Misinformation researchers break down the efficacy of fact-checking with MediaWise
Two researchers who have extensively studied misinformation and fact-checking brought United Facts of America attendees into their world during an interview with MediaWise senior multimedia reporter Alex Mahadevan.
Mahadevan began by asking Emily Thorson, an assistant professor of political science at Syracuse University, and Ethan Porter, an assistant professor at George Washington University, if fact-checking works.
Thorson said it absolutely does. She said people hold fact-checking to a high standard and often say that, if it doesn’t correct every single person, then it doesn’t work at all.
“I think the real question is, on average, across issues, across people, across contexts, does it successfully make people more accurate? And the answer is, I think, unequivocally, yes,” she said. “That over hundreds of different experiments, when we expose people to fact checks, they become more accurate. It does not work for everyone all the time, but on average, yes it works.”
Porter said fact-checking absolutely reduces false beliefs. Contingent on seeing a fact check, people will become more accurate. But he offered two important limitations to that.
“I think there’s reason to believe that not enough people are seeing fact checks. I think there’s reason to believe that not enough people are not being exposed to the correct information,” he said.

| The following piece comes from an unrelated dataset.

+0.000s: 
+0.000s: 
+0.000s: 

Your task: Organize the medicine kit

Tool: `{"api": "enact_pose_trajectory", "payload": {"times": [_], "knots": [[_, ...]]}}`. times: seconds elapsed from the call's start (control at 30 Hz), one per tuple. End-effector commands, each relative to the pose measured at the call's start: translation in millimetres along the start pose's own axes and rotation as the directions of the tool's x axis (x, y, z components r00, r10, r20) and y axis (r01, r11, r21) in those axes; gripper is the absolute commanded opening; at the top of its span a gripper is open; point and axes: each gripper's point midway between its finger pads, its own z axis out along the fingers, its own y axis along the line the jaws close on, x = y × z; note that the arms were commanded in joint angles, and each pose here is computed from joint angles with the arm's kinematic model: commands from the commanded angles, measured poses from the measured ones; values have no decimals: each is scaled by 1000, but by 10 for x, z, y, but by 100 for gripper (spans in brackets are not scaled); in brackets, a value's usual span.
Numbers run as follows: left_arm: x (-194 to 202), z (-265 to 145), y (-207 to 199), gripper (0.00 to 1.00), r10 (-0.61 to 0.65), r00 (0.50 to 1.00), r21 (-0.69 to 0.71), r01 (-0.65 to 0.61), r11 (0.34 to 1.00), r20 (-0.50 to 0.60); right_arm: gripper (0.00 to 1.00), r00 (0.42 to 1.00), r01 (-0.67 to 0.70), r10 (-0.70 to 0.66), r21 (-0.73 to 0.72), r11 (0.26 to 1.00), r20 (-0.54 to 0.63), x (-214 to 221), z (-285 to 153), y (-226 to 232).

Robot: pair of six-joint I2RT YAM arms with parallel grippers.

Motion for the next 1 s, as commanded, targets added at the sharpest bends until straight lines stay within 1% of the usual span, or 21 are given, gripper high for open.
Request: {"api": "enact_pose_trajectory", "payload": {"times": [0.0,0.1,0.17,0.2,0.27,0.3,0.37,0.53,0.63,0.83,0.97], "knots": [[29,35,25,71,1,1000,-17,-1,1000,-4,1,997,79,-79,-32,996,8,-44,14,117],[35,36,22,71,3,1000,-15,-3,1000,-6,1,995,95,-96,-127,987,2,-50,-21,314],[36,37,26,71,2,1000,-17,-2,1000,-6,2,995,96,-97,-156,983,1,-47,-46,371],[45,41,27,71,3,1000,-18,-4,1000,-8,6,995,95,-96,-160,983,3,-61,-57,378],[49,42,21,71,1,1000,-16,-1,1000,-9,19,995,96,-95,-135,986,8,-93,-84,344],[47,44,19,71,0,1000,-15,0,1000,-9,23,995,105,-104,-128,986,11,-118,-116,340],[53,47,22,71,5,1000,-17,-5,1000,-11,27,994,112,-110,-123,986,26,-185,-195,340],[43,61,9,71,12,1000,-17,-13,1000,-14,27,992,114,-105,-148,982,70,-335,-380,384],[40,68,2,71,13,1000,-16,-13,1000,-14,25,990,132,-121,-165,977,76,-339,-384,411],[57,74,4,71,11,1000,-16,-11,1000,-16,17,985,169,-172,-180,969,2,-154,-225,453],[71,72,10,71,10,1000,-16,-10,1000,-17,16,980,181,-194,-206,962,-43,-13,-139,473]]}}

Porter added that fact checks don’t necessarily change people’s minds about issues or candidates.
Mahadevan asked how the effectiveness of fact-checking changed following what he described as an explosion of misinformation around COVID-19.

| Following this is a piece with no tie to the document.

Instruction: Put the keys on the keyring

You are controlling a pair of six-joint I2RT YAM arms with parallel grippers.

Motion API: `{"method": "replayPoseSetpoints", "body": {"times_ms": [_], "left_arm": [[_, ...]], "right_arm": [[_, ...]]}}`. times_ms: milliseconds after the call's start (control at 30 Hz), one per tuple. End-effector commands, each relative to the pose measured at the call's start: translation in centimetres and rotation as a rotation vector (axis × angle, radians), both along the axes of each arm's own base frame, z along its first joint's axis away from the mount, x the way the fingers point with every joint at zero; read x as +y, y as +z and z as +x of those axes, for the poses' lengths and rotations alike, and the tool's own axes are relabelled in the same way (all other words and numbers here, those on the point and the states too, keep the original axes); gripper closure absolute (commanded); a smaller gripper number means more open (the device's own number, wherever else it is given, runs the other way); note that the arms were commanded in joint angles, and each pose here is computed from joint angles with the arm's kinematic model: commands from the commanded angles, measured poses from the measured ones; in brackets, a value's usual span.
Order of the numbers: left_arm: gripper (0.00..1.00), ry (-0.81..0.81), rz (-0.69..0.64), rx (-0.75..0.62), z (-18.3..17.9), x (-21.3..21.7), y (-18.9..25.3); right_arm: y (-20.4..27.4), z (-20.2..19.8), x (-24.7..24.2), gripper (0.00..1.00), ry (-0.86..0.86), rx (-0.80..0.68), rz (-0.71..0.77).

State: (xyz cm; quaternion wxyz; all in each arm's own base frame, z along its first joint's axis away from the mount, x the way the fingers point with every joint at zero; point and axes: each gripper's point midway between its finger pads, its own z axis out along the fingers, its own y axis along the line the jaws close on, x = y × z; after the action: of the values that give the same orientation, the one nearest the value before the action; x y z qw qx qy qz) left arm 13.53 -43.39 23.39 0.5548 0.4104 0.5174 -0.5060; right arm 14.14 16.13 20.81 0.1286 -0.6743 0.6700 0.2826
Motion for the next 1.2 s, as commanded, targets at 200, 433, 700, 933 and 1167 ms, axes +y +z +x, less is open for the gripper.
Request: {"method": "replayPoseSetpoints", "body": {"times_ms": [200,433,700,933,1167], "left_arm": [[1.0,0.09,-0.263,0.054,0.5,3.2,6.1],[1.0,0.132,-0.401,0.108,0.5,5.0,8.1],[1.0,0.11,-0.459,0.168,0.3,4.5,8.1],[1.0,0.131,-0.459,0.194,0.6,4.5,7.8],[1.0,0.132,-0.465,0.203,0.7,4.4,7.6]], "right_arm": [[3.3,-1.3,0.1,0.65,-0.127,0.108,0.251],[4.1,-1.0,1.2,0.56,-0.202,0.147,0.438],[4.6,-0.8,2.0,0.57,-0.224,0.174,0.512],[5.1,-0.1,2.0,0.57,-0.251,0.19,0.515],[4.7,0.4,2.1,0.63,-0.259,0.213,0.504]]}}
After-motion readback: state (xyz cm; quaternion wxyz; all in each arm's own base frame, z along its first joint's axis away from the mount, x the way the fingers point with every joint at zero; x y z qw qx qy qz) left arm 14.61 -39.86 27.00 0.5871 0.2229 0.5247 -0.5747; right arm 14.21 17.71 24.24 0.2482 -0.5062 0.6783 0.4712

Thorson said the coronavirus has really accelerated the process of designing better fact checks. “Partially because it’s brought health communication researchers into the fold,” she said. “Now I think the research is starting to build on insights from political science and put that into health, and build insights from health and put them into political science.”
Porter said that though people come to hold more accurate views after seeing fact checks of COVID-19 misinformation, fact checks don’t in and of themselves compel people to get vaccinated or increase their willingness to get vaccinated.
Mahadevan widened the lens a bit by mentioning polarization as likely a huge issue when it comes to the consumption of fact checks and their efficacy. “One, are you seeing us get more polarized and, two, how does that affect the efficacy of fact-checking?” he asked.
Absolutely, Porter said about polarization. “The evidence on fact-checking shows that fact checks work pretty much equally well across partisan lines,” he said. “So when Trump supporters have been shown corrections of Donald Trump’s misstatements, they’ve become more accurate subsequent to seeing fact checks. The same is true of Democrats shown corrections of Democratic leaders’ misstatements and false claims.”
Though polarization is a major problem, Porter argued that it’s not the case that only one party responds to fact checks by becoming more accurate.
On how non-fact-checkers and nonjournalists can be better at being fact-checkers on their own, Thorson said we need many more people engaging about politics in civil ways online.
“So many of my students say, ‘Well, I just don’t talk about politics or policy. It’s too dangerous.’ When you do that, you kind of cede that ground only to people who are extreme and often uncivil,” she said.
Thorson said figuring out ways to kindly correct people who spread misinformation, like friends or family, can often seem like a thankless task. You may upset a relative, but what you don’t see are the hundreds of people who saw that interaction and clicked on the link you offered.
“I think people don’t always get the immediate positive feedback from participating in that way, but the evidence suggests that it’s actually really effective,” Thorson said. “I would really encourage people to engage in that, and engage in a civil way with people who they know.”